**EXERCISE INSTRUCTIONS**: From the line with "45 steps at" through the line with "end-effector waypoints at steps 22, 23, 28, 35", repeat the entries verbatim, both end lines included, and add nothing.

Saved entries

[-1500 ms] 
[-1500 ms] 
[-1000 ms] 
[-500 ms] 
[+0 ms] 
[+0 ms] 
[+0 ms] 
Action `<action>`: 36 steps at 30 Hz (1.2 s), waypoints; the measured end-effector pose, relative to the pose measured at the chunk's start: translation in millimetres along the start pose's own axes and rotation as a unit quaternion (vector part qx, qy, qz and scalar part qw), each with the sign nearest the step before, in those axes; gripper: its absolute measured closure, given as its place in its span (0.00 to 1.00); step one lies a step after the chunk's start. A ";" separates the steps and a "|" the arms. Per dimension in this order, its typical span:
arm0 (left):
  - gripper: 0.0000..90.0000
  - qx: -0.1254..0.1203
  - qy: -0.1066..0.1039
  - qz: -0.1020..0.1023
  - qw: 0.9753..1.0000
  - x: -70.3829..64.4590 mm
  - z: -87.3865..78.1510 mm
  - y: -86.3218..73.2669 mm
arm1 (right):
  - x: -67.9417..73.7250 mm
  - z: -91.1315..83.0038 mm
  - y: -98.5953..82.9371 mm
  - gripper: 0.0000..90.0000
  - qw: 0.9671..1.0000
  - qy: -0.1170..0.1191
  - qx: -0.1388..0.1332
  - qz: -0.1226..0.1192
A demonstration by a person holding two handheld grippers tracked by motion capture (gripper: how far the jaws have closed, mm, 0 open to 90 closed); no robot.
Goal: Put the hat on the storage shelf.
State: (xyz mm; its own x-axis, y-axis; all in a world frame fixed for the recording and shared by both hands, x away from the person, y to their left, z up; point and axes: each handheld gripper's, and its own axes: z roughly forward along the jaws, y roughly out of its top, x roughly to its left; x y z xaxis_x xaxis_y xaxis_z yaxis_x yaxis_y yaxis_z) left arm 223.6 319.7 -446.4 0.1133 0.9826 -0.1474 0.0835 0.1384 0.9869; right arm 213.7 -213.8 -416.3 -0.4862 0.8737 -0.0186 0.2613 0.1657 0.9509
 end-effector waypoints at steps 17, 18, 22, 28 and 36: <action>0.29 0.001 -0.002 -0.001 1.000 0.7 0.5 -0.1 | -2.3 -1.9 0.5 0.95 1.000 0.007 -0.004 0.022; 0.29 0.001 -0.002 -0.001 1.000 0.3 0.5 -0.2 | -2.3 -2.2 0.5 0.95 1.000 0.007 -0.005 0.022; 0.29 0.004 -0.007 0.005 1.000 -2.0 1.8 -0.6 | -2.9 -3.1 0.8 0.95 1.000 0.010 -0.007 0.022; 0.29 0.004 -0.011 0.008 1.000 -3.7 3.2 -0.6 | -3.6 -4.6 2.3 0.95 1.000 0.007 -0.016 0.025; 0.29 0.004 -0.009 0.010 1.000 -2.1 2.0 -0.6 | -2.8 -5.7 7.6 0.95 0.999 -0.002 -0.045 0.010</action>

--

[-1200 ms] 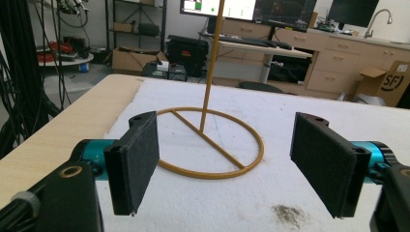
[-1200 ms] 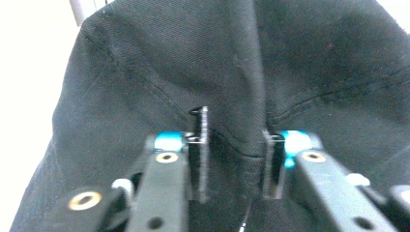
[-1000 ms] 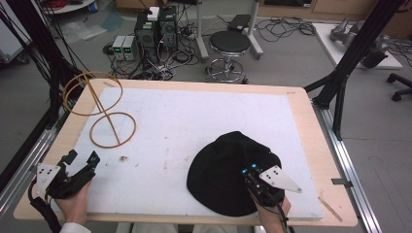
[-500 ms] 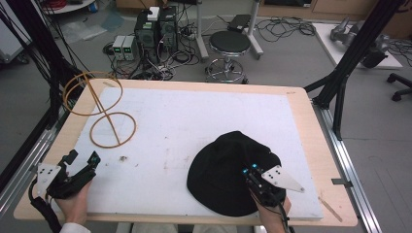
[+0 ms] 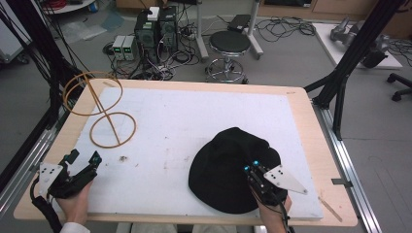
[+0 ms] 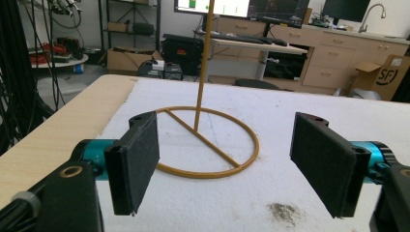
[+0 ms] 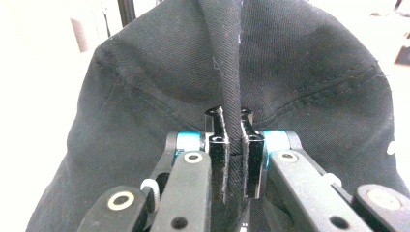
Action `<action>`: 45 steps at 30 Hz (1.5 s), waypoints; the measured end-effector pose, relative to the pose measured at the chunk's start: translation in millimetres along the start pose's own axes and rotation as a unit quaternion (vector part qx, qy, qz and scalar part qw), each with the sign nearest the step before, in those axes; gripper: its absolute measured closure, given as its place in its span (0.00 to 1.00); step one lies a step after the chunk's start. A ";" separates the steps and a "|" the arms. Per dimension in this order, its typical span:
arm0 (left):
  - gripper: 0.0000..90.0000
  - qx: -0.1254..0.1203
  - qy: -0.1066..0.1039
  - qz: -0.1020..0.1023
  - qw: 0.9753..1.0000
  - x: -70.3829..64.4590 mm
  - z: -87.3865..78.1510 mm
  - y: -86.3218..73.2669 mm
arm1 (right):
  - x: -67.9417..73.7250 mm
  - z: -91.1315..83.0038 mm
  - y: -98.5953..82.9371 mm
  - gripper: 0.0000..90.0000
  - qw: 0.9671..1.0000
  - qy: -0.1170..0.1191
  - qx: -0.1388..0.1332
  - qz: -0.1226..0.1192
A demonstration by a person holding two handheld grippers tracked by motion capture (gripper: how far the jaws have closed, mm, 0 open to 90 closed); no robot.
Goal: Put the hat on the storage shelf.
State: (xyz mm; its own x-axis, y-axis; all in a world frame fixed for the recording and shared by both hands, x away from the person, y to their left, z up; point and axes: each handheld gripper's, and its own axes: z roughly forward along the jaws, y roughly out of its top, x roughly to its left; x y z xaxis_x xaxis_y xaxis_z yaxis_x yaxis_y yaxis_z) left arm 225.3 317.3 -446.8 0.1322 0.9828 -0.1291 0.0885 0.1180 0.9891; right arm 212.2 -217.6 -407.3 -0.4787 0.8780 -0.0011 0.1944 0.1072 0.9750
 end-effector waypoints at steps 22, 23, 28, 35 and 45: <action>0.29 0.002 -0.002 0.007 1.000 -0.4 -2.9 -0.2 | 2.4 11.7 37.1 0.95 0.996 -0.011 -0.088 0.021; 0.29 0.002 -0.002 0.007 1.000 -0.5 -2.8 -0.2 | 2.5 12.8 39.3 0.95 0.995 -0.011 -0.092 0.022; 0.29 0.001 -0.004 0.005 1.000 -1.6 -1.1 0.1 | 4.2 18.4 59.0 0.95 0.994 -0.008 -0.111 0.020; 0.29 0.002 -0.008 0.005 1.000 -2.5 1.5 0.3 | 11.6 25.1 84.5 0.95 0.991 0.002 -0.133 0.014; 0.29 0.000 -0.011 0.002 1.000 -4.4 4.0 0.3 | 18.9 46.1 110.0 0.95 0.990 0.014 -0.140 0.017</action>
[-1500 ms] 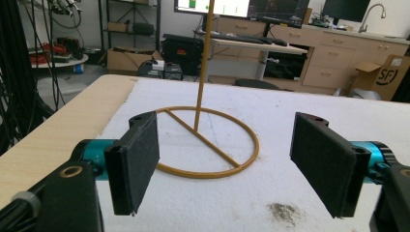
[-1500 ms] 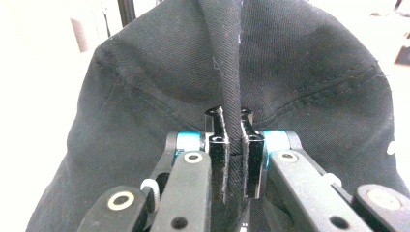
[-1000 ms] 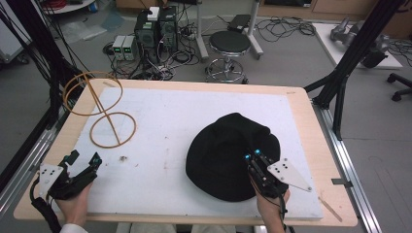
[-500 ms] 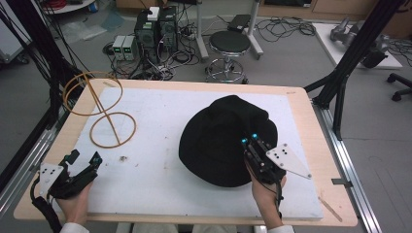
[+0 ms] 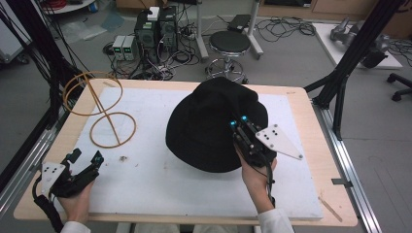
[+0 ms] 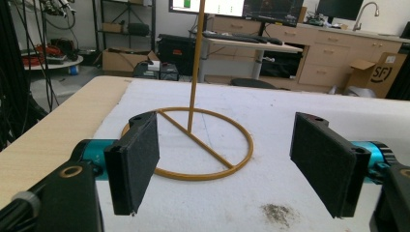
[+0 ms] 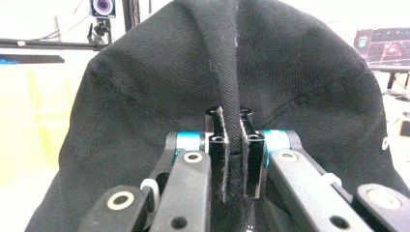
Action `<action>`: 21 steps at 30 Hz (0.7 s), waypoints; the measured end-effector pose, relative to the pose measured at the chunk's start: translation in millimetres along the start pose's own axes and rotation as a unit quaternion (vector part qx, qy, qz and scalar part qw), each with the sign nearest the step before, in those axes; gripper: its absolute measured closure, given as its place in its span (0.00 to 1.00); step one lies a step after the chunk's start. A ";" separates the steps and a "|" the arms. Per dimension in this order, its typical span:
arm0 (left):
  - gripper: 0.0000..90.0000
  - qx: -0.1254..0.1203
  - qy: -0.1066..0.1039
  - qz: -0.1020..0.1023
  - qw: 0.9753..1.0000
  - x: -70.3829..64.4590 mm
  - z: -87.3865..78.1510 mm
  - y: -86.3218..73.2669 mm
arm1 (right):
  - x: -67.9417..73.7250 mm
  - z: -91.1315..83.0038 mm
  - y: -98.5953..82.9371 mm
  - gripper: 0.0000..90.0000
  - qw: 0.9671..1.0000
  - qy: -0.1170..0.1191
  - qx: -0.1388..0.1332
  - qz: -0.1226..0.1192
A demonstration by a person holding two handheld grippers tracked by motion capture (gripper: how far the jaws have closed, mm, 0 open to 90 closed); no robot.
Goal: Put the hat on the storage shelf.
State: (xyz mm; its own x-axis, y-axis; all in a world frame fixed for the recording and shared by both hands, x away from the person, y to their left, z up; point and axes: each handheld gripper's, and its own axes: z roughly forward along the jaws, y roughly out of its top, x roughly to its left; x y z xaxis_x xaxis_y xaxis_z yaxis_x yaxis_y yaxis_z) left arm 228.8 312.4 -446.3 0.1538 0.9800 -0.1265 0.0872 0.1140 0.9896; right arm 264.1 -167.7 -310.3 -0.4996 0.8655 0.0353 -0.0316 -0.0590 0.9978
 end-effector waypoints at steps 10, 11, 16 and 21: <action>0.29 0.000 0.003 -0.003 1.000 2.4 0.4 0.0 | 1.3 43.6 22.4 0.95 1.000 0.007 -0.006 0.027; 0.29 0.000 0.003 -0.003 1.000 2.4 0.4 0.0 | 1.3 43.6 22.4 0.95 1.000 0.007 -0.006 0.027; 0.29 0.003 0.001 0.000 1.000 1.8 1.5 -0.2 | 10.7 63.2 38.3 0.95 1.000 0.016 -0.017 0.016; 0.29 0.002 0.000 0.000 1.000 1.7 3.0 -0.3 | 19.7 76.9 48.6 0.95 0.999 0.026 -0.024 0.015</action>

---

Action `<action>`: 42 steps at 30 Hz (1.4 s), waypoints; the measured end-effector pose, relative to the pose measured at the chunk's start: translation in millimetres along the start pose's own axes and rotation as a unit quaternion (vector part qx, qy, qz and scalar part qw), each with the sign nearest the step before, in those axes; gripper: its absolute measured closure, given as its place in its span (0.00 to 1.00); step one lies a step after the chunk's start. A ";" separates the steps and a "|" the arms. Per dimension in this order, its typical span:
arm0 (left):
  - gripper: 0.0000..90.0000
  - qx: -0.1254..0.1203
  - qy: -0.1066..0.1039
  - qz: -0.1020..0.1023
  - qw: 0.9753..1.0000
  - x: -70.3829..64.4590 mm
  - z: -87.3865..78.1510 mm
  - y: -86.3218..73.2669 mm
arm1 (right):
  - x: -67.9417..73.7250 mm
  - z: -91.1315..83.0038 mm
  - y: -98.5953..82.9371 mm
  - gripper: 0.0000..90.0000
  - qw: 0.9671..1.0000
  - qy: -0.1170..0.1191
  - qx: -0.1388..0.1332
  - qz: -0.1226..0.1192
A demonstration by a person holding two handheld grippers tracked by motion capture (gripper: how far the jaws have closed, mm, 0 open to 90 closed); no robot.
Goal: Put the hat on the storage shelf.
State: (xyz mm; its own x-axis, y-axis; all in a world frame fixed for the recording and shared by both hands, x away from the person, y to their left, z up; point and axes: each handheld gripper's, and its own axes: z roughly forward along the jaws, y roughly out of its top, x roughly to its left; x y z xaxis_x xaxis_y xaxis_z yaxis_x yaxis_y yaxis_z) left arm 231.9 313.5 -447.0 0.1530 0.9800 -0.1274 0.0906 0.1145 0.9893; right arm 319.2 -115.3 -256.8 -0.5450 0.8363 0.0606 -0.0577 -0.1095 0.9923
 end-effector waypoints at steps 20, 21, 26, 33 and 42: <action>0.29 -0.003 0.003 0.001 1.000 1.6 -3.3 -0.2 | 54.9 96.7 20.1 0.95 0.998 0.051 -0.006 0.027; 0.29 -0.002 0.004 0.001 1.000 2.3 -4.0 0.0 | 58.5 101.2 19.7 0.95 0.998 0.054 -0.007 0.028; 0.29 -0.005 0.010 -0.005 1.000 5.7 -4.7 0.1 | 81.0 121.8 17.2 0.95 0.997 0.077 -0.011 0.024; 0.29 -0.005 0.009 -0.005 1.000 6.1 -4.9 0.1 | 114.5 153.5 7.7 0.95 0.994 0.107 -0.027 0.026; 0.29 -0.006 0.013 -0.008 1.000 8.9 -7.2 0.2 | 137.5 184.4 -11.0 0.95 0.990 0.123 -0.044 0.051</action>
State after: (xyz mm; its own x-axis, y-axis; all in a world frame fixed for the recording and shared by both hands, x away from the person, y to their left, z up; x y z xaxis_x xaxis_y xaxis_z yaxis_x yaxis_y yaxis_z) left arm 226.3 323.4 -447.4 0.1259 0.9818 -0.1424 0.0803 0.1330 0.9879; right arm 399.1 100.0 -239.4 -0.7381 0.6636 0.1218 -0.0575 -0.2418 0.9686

**EXERCISE SOLUTION**:
Action `<action>`: 45 steps at 30 Hz (1.5 s), waypoints; the measured end-effector pose, relative to the pose measured at the chunk's start: translation in millimetres along the start pose's own axes and rotation as a unit quaternion (vector part qx, qy, qz and scalar part qw), each with the sign nearest the step before, in those axes; gripper: its absolute measured closure, given as its place in its span (0.00 to 1.00); step one lies a step after the chunk's start. A ";" separates the steps and a "|" the arms. Per dimension in this order, its typical span:
arm0 (left):
  - gripper: 0.0000..90.0000
  - qx: -0.1254..0.1203
  - qy: -0.1066..0.1039
  - qz: -0.1020..0.1023
  - qw: 0.9753..1.0000
  - x: -70.3829..64.4590 mm
  - z: -87.3865..78.1510 mm
  - y: -86.3218..73.2669 mm
arm1 (right):
  - x: -67.9417..73.7250 mm
  - z: -91.1315..83.0038 mm
  - y: -98.5953..82.9371 mm
  - gripper: 0.0000..90.0000
  - qw: 0.9671..1.0000
  - qy: -0.1170..0.1191
  - qx: -0.1388..0.1332
  - qz: -0.1226..0.1192
A demonstration by a person holding two handheld grippers tracked by motion capture (gripper: how far the jaws have closed, mm, 0 open to 90 closed); no robot.
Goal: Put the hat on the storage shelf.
State: (xyz mm; its own x-axis, y-axis; all in a world frame fixed for the recording and shared by both hands, x away from the person, y to their left, z up; point and axes: each handheld gripper's, and its own axes: z roughly forward along the jaws, y roughly out of its top, x roughly to its left; x y z xaxis_x xaxis_y xaxis_z yaxis_x yaxis_y yaxis_z) left arm 225.3 317.3 -446.8 0.1322 0.9828 -0.1291 0.0885 0.1180 0.9891; right arm 212.2 -217.6 -407.3 -0.4787 0.8780 -0.0011 0.1944 0.1072 0.9750
 end-effector waypoints at steps 22, 23, 28, 35 and 45: <action>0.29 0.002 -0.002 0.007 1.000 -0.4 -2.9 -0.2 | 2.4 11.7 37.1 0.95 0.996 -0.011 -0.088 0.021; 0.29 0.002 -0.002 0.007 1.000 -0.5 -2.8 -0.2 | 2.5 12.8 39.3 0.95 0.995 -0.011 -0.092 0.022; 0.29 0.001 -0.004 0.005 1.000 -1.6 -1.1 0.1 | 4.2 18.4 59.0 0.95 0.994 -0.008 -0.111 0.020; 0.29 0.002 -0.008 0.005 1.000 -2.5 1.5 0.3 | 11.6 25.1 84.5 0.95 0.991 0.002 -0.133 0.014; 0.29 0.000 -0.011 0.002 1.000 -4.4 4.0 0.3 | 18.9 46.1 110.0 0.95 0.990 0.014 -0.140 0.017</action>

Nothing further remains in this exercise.